Carmel Libertarian aims to become next Indiana secretary of state


By Desiree Williams

Through his campaign for secretary of state, Carmel resident Mark Rutherford is advocating for small business owners, protecting individual rights and creating equal representation of political parties in elections.


Rutherford became the Libertarian Party nominee for secretary of the state at the party’s convention in May. He said his experience as a lawyer, business owner, former chairman of the state Libertarian Party, former vice chairman of the Libertarian National Committee and current role as chairman of the Indiana Public Defender Commission have prepared him to serve in goverment.

“I’ve got a good idea of how to work with people in government, so I’ve got an excellent background for running and for being secretary of state, so I seem like an appropriate candidate to run,” he said.

Rutherford is a 1978 graduate of Carmel High School and a 1986 graduate of  the Valparaiso University School of Law. Shortly after graduating, he co-founded a law firm in Indianapolis. He specializes in business law and white collar criminal defense.

Because of his parents involvement in politics while he was growing up, Rutherford said running for office seemed like a natural fit. He began his career as a deputy prosecutor with the Marion County Prosecutor’s Office and then moved to a civil law firm before opening his own practice.


Support small business: Rutherford wants to help small businesses flourish and make it easier for owners to file forms without hiring a lawyer. “I will approach it from what is necessary, and how can we make it as easy and simple as possible.”

Simplify election law: He said the rules and statutes are confusing and make it too difficult for candidates from smaller parties to run. “That’s no way to get the best people to want to run for office. It’s a way to keep incumbents in office, and I would use my position to try to get those changed.”

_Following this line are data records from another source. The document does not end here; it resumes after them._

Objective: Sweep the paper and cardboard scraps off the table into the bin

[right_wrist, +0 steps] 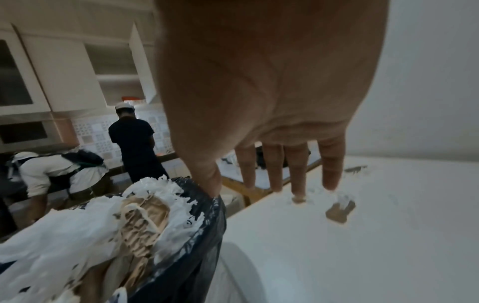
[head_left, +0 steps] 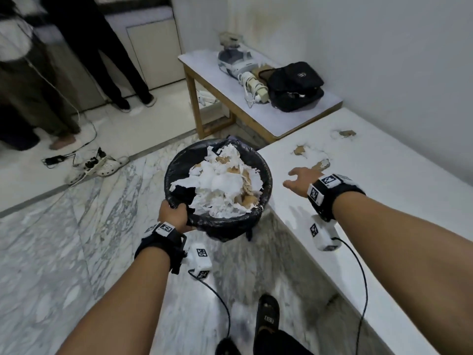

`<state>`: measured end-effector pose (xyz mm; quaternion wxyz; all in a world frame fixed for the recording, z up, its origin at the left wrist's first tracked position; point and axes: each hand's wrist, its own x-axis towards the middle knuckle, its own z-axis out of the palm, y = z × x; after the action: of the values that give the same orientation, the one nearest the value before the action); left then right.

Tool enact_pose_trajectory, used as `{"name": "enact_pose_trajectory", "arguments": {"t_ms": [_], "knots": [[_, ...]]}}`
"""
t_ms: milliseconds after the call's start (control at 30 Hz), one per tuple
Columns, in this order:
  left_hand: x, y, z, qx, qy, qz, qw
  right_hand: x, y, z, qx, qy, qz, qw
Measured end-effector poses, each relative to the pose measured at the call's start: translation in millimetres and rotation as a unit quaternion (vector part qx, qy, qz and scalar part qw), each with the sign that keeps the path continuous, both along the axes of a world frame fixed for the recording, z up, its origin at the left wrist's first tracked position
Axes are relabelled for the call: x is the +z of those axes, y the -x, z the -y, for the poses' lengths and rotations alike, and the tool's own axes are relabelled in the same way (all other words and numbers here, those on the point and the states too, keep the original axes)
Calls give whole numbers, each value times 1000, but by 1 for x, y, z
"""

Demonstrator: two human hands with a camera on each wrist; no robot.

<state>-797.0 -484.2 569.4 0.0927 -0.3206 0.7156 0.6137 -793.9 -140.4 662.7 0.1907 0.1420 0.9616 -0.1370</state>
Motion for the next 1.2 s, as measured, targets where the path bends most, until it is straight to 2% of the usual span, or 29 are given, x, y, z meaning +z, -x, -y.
{"name": "enact_pose_trajectory", "arguments": {"t_ms": [100, 200, 333, 467, 533, 600, 733, 767, 800, 933, 1000, 1067, 1133, 1200], "knots": [[39, 45, -23, -39, 14, -20, 999, 27, 15, -23, 0, -28, 43, 999], [73, 88, -60, -77, 12, -35, 996, 47, 29, -52, -24, -42, 52, 997], [98, 144, -120, -124, 4, -53, 991, 53, 51, -106, -74, -37, 60, 995], [101, 207, -180, -171, 9, -70, 983, 45, 81, -168, -124, -40, 52, 990], [88, 251, -201, -209, 48, -66, 974, 45, 93, -189, -147, -34, 50, 987], [54, 308, -217, -238, 69, -58, 967, 45, 104, -206, -162, -26, 61, 985], [46, 367, -254, -248, 71, -73, 963, 34, 129, -236, -198, -17, 70, 978], [50, 374, -263, -262, 69, -78, 959, 32, 135, -240, -205, -16, 67, 976], [70, 368, -272, -269, 77, -77, 957, 31, 141, -244, -210, -16, 68, 975], [77, 409, -300, -316, 70, -64, 944, 21, 166, -251, -256, 14, 51, 965], [99, 416, -316, -328, 33, -53, 943, 13, 182, -253, -300, 42, 14, 953], [99, 441, -330, -336, 0, -49, 941, 6, 197, -251, -334, 65, -17, 940], [81, 485, -342, -369, -4, -49, 928, 2, 211, -245, -363, 79, -30, 928], [37, 547, -357, -413, 20, -54, 909, -3, 223, -235, -389, 86, -39, 916]]}}
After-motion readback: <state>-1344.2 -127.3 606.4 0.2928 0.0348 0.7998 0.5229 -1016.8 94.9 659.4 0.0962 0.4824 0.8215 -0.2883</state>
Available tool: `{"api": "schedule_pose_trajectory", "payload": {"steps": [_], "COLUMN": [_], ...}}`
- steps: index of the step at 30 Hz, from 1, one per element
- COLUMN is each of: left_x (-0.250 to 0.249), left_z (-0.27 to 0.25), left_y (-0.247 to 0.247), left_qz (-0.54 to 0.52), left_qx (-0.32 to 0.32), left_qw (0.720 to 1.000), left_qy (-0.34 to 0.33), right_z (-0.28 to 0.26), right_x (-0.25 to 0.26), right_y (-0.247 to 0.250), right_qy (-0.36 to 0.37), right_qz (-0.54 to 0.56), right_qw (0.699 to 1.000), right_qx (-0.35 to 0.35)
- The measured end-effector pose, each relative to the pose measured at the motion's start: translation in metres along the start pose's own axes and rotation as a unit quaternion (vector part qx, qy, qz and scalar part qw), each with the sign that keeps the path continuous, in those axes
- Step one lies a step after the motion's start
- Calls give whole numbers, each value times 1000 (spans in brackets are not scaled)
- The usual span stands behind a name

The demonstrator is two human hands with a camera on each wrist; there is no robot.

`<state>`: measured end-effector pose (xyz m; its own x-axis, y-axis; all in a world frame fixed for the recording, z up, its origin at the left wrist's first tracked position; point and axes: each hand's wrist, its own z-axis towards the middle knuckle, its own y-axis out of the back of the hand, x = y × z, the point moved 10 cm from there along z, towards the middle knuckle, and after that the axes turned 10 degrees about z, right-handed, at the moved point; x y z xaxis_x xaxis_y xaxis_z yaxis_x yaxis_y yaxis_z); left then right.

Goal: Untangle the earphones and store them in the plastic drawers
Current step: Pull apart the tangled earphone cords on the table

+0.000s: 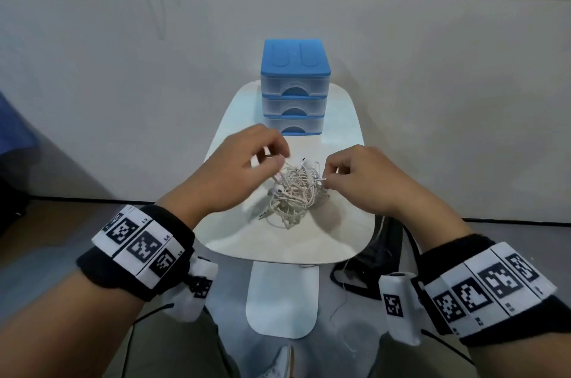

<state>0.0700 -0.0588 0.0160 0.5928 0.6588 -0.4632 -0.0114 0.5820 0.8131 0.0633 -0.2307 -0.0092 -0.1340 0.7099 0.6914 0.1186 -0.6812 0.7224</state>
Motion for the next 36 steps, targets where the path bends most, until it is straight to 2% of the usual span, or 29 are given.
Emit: {"api": "schedule_pose_trajectory", "payload": {"steps": [1, 2, 3, 5, 6, 9, 18, 24, 32, 36], "left_x": [12, 25, 35, 44, 42, 31, 16, 16, 13, 12], "left_z": [3, 4, 3, -1, -3, -3, -1, -6, -6, -7], "left_y": [3, -1, -12, -36, -44, -56, -43, -48, -52, -53], "left_qz": [23, 55, 79, 64, 41, 5, -58, -113, -144, -151], "left_qx": [-15, 11, 64, 156, 177, 185, 87, 92, 102, 106], "left_qw": [998, 992, 981, 961, 957, 957, 968, 960, 955, 952], "left_qy": [56, 115, 164, 219, 228, 225, 229, 237, 240, 245], "right_z": [0, -1, -1, -3, -3, -4, -8, -15, -21, -20], "right_x": [3, 6, 9, 13, 14, 13, 10, 9, -4, 0], "right_y": [-1, -1, -1, 0, 0, 1, -7, -23, -18, -29], "right_qy": [6, 14, 22, 29, 28, 24, 25, 15, -48, -33], "right_qz": [4, 7, 8, 9, 7, 0, -13, 7, 66, 94], "right_qw": [1000, 1000, 1000, 1000, 1000, 1000, 999, 1000, 994, 995], "right_qx": [2, 5, 5, 4, 4, -4, -24, 3, -69, -27]}}
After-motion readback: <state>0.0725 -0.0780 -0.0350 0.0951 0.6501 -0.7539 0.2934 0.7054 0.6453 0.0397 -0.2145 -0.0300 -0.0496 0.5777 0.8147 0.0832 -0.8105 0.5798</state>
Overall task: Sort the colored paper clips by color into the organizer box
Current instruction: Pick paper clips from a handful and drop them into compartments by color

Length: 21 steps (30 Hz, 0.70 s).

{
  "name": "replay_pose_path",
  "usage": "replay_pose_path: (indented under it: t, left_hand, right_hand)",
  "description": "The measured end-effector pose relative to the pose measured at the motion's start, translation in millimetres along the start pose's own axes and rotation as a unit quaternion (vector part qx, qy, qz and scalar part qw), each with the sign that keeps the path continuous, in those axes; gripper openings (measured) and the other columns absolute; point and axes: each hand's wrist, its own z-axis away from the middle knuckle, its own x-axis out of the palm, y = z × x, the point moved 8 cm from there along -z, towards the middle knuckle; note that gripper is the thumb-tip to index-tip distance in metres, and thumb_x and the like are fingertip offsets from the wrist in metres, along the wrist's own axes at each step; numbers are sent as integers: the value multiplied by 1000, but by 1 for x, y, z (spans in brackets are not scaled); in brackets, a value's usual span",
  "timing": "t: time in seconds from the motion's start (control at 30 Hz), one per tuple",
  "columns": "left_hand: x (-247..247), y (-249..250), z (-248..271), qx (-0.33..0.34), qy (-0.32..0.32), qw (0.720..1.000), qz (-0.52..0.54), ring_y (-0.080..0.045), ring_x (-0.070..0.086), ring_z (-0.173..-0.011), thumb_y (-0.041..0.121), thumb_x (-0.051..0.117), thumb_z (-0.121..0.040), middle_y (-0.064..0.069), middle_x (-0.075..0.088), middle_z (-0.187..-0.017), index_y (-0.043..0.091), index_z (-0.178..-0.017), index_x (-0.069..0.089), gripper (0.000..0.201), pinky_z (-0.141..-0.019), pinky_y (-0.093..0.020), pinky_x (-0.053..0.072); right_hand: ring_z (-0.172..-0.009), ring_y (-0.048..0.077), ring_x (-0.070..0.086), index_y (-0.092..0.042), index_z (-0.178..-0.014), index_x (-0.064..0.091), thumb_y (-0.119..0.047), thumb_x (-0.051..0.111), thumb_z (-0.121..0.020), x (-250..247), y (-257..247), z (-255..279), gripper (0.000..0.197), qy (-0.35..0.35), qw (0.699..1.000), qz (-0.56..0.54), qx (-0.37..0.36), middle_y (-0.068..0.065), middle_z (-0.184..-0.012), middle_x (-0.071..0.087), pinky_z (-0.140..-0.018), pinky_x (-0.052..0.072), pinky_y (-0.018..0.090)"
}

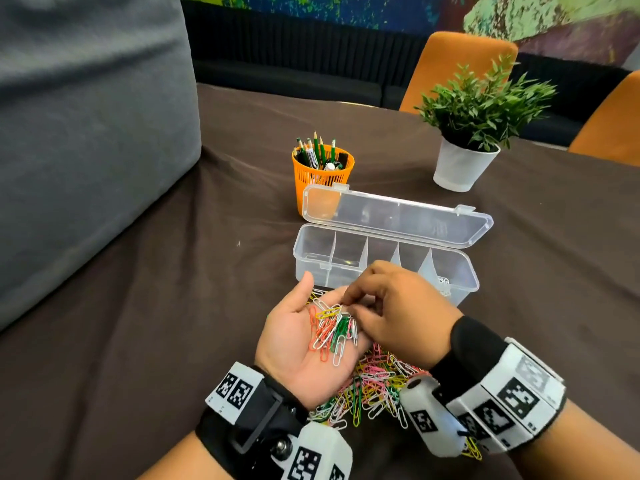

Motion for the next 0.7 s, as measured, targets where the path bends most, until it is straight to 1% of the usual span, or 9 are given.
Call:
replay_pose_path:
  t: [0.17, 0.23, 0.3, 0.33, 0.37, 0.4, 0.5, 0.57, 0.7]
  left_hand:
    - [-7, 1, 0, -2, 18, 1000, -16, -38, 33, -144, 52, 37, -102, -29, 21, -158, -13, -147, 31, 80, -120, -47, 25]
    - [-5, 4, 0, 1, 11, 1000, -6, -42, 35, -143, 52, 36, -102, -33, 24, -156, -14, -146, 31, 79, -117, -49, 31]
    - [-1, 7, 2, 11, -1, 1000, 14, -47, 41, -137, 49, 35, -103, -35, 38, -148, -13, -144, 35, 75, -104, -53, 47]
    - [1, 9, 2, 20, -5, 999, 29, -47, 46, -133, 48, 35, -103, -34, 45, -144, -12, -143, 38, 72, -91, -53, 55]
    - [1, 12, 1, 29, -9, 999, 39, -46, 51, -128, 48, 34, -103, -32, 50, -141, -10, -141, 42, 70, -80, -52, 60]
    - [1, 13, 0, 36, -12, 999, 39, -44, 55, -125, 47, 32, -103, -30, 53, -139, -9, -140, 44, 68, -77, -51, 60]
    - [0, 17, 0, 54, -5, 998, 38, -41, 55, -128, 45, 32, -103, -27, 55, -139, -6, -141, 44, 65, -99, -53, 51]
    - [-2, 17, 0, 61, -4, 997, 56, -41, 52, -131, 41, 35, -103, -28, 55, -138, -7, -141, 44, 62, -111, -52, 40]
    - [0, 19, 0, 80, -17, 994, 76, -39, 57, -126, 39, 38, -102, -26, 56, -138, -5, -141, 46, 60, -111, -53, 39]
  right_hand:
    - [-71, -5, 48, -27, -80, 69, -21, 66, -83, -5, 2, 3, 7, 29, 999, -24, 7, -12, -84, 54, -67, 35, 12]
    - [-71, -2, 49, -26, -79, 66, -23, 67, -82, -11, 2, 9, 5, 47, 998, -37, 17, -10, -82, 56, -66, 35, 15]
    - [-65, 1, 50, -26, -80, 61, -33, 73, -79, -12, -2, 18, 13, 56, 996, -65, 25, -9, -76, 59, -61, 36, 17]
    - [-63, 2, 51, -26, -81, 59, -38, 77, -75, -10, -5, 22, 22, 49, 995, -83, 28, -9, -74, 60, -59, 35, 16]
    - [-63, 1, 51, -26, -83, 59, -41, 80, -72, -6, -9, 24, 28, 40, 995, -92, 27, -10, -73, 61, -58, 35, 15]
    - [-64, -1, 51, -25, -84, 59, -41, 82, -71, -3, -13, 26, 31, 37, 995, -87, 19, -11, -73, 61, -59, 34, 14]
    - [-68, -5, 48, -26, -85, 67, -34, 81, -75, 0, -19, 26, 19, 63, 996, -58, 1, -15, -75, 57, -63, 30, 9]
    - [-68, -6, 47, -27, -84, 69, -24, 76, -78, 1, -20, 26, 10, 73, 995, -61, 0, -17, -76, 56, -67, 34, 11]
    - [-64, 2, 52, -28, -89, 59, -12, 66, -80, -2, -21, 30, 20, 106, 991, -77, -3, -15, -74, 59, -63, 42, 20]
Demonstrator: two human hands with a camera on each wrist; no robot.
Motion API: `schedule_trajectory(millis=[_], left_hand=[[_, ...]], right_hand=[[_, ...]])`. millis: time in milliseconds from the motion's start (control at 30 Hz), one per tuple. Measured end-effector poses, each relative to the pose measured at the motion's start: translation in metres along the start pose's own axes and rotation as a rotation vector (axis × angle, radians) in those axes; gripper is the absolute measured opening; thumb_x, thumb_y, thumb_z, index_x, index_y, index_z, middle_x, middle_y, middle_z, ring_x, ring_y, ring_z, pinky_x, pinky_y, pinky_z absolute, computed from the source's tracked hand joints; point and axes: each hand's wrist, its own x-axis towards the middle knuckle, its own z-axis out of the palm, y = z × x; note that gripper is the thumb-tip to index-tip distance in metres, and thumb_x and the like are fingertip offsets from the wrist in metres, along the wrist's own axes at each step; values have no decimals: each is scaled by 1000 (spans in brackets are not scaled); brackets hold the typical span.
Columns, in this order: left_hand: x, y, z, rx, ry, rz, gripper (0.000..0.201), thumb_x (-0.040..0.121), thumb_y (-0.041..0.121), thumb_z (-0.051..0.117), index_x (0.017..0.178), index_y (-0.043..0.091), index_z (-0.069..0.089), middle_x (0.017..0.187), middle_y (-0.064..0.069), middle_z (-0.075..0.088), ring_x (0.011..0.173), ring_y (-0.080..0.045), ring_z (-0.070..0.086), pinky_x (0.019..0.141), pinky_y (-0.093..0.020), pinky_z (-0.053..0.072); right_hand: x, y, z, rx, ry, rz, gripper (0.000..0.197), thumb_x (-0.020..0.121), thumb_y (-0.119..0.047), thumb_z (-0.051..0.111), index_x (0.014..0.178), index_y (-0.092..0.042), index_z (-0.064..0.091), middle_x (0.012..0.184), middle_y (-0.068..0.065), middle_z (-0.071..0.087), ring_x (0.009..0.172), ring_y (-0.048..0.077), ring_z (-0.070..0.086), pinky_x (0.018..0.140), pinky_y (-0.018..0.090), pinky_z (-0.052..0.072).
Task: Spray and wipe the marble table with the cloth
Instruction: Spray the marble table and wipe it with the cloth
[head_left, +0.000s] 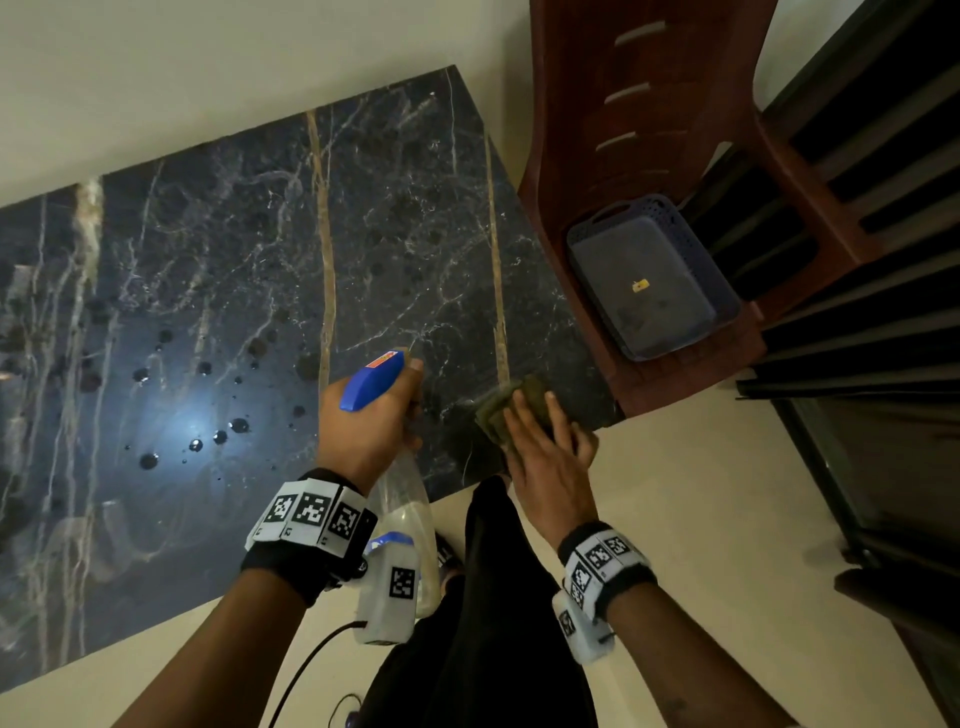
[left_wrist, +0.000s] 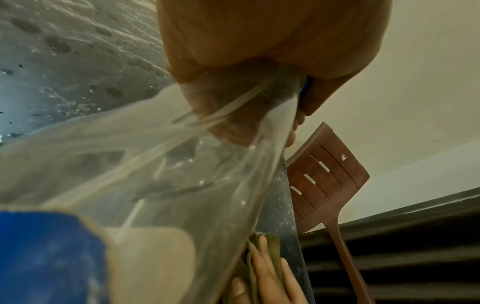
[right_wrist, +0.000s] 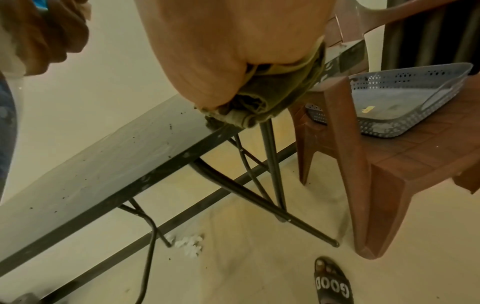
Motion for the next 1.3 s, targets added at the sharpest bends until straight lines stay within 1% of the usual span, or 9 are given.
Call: schedule_trajectory(millis=[100, 233, 367, 500, 633, 767, 867, 1100, 1300], left_hand=[[3, 3, 2, -11, -14, -9, 32, 101, 31, 65, 81, 6, 64, 67, -7, 59, 52, -15, 59, 46, -23, 53], [8, 4, -3, -8, -13, -20, 34, 100, 32, 67, 75, 10, 63, 65, -6, 60, 54, -18, 60, 47, -25, 53], [13, 8, -6, 4, -16, -4, 31, 100, 32, 66, 79, 10, 65, 68, -6, 62, 59, -23, 62, 48, -29, 54], [18, 16, -1, -24, 5, 10, 30, 101, 29, 66, 80, 8, 65, 67, -7, 60, 56, -19, 59, 46, -26, 53], [26, 27, 5, -60, 4, -22, 27, 101, 27, 66, 82, 7, 65, 64, -4, 58, 54, -17, 57, 45, -25, 52], [42, 39, 7, -42, 21, -18, 28, 101, 28, 65, 82, 7, 65, 64, -3, 59, 48, -10, 57, 43, -21, 50], [56, 46, 9, -62, 53, -46, 25, 100, 29, 67, 87, 8, 67, 67, -5, 60, 47, -10, 57, 43, -22, 50], [84, 65, 20, -82, 92, -57, 23, 99, 29, 69, 83, 13, 68, 68, -5, 61, 51, -11, 58, 45, -24, 52], [95, 73, 22, -105, 109, -34, 17, 99, 27, 69, 87, 15, 68, 74, -9, 60, 60, -15, 58, 47, -25, 53]], right_hand=[[8, 24, -11, -42, -39, -66, 52, 98, -36, 49, 150, -32, 43, 163, -14, 29, 153, 24, 19, 107, 50, 33], [34, 42, -22, 25, 60, 165, 47, 102, -34, 49, 149, -30, 46, 162, -13, 31, 153, 23, 17, 104, 51, 33], [44, 11, -16, 124, 146, 303, 46, 101, -32, 52, 146, -29, 49, 163, -12, 29, 154, 25, 15, 106, 49, 24], [40, -4, -6, 27, 75, 116, 47, 101, -36, 52, 147, -28, 48, 163, -11, 31, 153, 28, 17, 107, 54, 28], [57, 27, -19, -154, -12, -165, 48, 102, -40, 47, 148, -28, 46, 163, -11, 30, 153, 29, 20, 104, 57, 34], [93, 36, -31, -91, 17, 38, 51, 103, -44, 32, 150, -28, 43, 164, -12, 27, 155, 27, 12, 108, 61, 32], [104, 3, -27, 38, 55, 214, 49, 104, -39, 40, 152, -27, 41, 167, -10, 21, 155, 27, 8, 108, 61, 31], [114, -5, -27, -30, -87, -180, 53, 101, -45, 40, 151, -27, 40, 165, -10, 25, 153, 28, 17, 104, 60, 38], [159, 15, -48, 58, 27, 151, 48, 104, -42, 42, 151, -32, 42, 166, -15, 22, 154, 21, 12, 103, 52, 33]])
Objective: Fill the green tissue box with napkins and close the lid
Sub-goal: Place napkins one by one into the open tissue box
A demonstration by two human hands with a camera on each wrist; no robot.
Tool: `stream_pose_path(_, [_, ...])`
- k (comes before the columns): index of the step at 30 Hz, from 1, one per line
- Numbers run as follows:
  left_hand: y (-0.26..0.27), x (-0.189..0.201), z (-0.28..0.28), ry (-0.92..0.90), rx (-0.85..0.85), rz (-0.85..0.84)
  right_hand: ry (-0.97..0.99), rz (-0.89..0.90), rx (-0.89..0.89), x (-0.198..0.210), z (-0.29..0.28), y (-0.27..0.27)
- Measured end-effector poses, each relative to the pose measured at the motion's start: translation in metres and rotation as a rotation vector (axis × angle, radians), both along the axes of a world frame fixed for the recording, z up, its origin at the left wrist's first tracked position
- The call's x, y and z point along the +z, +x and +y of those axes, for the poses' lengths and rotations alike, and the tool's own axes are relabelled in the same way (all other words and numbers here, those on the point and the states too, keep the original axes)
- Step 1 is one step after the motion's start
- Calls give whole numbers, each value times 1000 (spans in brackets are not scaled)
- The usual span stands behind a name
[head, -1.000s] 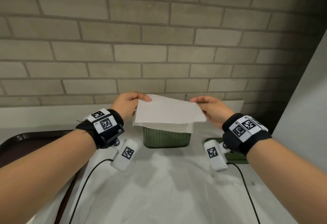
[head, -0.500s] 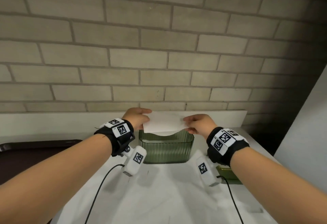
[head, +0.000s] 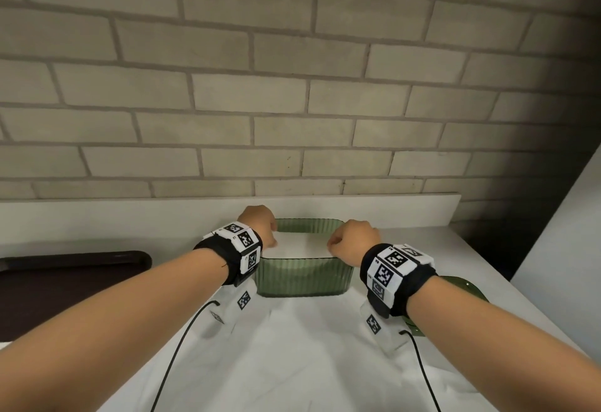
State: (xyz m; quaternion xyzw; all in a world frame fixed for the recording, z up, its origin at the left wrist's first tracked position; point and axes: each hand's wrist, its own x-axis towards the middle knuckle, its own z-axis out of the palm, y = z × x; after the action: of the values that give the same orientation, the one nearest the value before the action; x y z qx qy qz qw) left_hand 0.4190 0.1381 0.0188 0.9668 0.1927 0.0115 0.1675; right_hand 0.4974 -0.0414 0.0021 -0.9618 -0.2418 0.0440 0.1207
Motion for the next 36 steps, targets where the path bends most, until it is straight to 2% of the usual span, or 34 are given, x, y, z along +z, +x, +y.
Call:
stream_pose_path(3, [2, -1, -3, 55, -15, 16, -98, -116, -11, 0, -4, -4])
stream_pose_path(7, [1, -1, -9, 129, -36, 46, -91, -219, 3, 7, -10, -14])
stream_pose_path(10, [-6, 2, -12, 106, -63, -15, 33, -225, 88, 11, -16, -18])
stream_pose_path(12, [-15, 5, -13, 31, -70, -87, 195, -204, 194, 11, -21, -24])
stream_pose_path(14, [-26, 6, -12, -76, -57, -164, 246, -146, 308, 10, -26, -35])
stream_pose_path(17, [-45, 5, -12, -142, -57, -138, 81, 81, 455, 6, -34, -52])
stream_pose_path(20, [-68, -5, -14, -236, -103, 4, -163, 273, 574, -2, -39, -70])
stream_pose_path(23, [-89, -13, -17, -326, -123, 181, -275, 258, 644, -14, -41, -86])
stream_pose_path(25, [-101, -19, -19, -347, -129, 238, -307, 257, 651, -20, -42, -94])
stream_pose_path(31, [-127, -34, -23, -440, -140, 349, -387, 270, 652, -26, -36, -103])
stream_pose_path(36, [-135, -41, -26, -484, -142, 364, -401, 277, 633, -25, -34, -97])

Eliminate gerrymandering: “Districts should be designed so that it’s the citizens choosing the politicians and the candidates, not the politicians and the candidates choosing the voters.”

Increase voter security:  “To me, one of the No. 1 things (the government) can do is have a process that is reliable, considered trustworthy by the voters and the voters have confidence (in) selecting their representatives. If you don’t have that, you have a major, major problem.”